Jochen Plogsties: Shanzhai

17. September – 29. Oktober 2016

Eröffnung:
17. September, 11:00 – 20:00 Uhr
18. September, 11:00 – 17:00 Uhr
im Rahmen des Rundgangs der Spinnerei Galerien

Bilder haben eigentlich nur die Möglichkeit als Abbilder von etwas anderem zu existieren; gemeinhin sind sie entweder eine Wiedergabe von sinnlich-erfahrbarer Wirklichkeit
oder von geistigen Vorstellungswelten – das Abstrakte mit eingeschlossen. Es sind diese beiden Pole – Imitation der Wirklichkeit und Visualisierung der geistigen Ideen –, die die Grundvoraussetzung für die Produktion von Kunstwerken bilden.
Jochen Plogsties hat in diesem verzweigten System eine unverwechselbar spezifische Verfahrensweise entwickelt, die ihm wie ein Ariadne-Faden den Weg durch das Labyrinth der Bilder weist.
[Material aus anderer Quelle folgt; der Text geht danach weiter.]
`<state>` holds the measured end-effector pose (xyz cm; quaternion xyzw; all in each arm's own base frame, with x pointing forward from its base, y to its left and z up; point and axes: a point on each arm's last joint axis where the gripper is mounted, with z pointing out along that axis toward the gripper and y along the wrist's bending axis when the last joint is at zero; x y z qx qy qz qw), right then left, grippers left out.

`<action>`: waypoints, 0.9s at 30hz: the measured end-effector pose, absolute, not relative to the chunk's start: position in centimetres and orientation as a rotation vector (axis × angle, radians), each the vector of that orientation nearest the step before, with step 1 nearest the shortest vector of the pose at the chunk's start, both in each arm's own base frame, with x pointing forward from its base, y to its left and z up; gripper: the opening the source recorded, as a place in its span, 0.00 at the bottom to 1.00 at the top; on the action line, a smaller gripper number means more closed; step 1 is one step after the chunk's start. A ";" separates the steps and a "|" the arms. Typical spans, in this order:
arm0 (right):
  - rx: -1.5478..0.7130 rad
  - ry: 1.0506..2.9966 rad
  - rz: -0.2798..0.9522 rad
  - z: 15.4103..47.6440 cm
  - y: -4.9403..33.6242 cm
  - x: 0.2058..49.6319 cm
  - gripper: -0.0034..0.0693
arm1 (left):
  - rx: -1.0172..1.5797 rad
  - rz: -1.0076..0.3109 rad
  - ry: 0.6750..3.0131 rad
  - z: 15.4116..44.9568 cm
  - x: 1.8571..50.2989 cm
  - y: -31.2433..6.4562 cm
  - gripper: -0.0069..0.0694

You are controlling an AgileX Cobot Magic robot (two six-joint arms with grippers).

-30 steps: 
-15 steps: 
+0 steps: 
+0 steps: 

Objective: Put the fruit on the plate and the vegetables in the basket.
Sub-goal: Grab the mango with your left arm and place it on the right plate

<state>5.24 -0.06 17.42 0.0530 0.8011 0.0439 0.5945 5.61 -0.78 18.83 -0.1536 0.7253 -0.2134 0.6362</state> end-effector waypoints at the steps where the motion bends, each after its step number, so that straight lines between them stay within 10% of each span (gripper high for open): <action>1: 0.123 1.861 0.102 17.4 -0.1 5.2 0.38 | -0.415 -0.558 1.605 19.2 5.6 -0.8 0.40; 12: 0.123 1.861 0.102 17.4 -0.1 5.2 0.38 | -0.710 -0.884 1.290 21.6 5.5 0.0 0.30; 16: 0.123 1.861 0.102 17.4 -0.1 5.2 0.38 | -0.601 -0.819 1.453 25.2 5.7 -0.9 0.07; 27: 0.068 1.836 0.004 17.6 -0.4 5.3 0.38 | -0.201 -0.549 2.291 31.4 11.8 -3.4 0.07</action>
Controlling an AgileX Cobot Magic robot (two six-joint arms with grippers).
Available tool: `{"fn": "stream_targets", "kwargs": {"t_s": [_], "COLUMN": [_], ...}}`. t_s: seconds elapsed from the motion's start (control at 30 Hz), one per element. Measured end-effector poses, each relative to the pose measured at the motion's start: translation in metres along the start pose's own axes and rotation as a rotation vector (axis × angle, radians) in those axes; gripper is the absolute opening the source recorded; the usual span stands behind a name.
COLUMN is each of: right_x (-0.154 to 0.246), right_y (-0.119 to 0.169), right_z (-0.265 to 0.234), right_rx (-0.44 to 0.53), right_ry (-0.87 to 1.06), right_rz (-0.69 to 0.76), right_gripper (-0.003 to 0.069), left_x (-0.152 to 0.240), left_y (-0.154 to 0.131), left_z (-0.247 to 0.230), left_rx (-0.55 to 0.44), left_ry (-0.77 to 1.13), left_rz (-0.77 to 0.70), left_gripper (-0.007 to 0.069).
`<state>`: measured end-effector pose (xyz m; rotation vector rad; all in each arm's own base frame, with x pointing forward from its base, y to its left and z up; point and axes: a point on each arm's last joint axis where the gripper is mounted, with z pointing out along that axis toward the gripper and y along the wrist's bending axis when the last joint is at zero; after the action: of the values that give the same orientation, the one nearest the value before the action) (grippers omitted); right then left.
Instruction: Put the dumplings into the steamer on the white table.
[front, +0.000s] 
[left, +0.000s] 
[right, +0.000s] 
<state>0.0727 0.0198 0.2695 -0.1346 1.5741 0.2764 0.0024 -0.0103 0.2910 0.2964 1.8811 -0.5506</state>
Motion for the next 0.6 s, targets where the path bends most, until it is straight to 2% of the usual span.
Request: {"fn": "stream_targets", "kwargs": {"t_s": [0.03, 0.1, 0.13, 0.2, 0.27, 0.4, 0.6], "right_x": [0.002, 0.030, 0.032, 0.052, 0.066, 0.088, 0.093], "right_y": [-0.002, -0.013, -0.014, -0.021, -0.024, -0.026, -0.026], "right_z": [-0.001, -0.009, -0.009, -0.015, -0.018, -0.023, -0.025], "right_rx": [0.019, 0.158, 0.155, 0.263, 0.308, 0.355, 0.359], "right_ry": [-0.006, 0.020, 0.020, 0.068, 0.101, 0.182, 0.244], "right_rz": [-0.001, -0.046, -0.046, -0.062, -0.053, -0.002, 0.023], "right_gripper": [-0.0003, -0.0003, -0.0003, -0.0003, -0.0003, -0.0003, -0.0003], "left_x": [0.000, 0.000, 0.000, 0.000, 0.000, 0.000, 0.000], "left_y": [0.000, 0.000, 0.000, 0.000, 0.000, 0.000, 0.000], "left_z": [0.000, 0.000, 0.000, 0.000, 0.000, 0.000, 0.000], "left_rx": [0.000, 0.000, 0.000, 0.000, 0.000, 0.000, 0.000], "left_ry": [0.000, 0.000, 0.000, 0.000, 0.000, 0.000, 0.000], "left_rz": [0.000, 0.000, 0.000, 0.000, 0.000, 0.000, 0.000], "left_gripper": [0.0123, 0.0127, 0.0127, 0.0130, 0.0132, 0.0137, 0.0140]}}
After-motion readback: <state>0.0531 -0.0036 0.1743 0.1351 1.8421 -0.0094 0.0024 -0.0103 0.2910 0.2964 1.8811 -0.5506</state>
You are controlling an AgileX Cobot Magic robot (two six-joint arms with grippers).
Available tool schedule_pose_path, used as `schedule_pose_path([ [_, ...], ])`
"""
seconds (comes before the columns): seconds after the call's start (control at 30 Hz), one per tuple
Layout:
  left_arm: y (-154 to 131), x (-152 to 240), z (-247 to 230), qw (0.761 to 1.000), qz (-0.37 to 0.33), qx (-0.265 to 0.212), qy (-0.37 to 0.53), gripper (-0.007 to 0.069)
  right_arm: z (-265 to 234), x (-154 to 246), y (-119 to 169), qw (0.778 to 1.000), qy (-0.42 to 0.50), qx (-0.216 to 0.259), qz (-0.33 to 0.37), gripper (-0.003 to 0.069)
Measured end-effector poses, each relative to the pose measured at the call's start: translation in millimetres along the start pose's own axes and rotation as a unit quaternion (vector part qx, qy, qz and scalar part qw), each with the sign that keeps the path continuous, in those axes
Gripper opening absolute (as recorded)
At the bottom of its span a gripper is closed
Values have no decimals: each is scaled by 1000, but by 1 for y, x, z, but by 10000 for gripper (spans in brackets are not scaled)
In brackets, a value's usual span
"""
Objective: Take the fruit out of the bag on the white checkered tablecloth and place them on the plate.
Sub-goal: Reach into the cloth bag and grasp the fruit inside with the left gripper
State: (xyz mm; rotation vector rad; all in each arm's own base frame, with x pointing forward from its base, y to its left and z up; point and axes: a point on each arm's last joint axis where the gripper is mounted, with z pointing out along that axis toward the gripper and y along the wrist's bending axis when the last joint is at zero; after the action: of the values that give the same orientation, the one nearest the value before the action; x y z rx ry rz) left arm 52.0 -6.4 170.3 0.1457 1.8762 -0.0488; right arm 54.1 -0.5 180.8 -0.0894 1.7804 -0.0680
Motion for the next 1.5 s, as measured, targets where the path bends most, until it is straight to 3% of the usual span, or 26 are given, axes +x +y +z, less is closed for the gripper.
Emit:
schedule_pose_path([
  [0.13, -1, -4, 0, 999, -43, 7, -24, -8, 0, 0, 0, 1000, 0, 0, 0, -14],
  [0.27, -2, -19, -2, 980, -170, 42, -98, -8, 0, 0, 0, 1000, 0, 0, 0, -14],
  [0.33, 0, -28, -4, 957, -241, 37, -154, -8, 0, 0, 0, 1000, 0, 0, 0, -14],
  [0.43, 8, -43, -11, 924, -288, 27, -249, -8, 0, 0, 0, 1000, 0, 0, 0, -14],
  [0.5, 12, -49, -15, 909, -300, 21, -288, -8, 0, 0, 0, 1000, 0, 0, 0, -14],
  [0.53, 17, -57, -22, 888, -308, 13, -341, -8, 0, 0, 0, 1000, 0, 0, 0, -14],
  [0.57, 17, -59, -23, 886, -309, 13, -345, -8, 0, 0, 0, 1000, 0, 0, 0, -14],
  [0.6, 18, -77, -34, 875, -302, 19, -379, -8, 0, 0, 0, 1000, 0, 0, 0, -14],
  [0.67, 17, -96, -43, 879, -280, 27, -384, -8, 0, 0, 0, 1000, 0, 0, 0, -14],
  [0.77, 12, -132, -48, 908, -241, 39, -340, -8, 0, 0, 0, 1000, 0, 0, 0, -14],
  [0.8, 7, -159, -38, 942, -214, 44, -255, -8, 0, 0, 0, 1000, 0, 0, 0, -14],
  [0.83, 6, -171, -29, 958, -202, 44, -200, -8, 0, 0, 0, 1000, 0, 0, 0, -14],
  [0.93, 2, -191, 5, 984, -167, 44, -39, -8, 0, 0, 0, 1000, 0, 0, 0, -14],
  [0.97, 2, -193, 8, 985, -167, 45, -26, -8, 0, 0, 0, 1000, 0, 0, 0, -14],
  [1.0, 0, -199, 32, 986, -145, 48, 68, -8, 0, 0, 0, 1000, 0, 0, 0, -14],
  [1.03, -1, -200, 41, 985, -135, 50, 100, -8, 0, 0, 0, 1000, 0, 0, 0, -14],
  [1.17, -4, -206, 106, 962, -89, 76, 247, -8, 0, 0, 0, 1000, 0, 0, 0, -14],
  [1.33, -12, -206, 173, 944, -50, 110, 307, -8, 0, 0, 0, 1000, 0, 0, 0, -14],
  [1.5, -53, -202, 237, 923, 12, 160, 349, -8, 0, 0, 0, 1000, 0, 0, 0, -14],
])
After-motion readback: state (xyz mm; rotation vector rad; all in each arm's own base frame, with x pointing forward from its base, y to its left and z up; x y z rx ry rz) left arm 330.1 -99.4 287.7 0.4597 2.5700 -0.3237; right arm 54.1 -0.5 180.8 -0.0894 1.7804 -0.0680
Seit spätestens 2010 setzt sich Plogsties intensiv mit den malerischen Möglichkeiten der Bilderaneignung auseinander:
Er malt Bilder ab, aber nicht die Originale, sondern ihre fotografischen Reproduktionen, zum Beispiel Altmeister-Gemälde, die er aus Kunstkatalogen kopiert. Auch können es Bilder der Populärkultur sein, oder Fotografien zeitgenössischer Kollegen, die er als Digitalisate im Internet findet und als Abbildungsvorlage ausdruckt. Dabei geht es ihm aber nicht um die perfekte Kopie. Es sind Wiederholungen von Bildern, die voll und ganz seiner persönlichen Malerhandschrift unterliegen, sodass grobe Differenzen zwischen Vorbild und Abbild unweigerlich sind.
Im Zuge des Kopierprozesses eignet er sich aber nicht nur das Originalbild an, sondern untersucht zugleich die kompositorischen Eigengesetzlichkeiten, die ursprünglich zur Hervorbringung des Originalbildes führten. Und um eben diese den Bildern zugrunde liegenden formalen Gesetzmäßigkeiten geht es Plogsties zunehmend in seinen jüngsten Werken. Auf seinen Leinwänden prallen seitdem zwei disparate Darstellungsprinzipien aufeinander. Einerseits das Prinzip der Wirklichkeitsimitation – die Figuration – und andererseits das Prinzip der Kompositionslehren: abstrakte, geometrische Regelwerke,
die dem Künstler bei der Frage unterstützen, wie und wo die Formen auf der Leinwand platziert werden. Plogsties nutzt in diesem Zusammenhang ein auf dem Pentagon (Fünfeck) basierendes arabisches Ornament. Auf seinen Leinwänden entstehen zwei autonome Bildniveaus, die unabhängig voneinander wahrgenommen werden können, sich mehr oder weniger durchdringen, wobei mal die abgemalte Vorlage, mal das Ornament vorherrschend ist. Zugleich generieren sich aber auch automatisch Bedeutungs-konzentrationen auf seinen Leinwänden: wichtige Momente der figurativen Komposition überschneiden sich mit den geometrischen Knotenpunkten.
Und an eben diesen Verdichtungen scheint sich unabhängig vom Künstler eine Art strukturelle Formel, eine Art alchemistisches „Geheim“-Wissen um die Entstehung von Bildern zu offenbaren. Plogsties, so könnte man letztendlich behaupten, ordnet sich, trotz seiner künstlerischen Freiheit grenzenlos Bilder zu produzieren, einer Strategie unter, die da heißt, die zeitlosen Eigengesetzlichkeiten in der Malerei mit Freude zu untersuchen und das Protokoll dieser Untersuchung in neuen Bildern auszudrücken.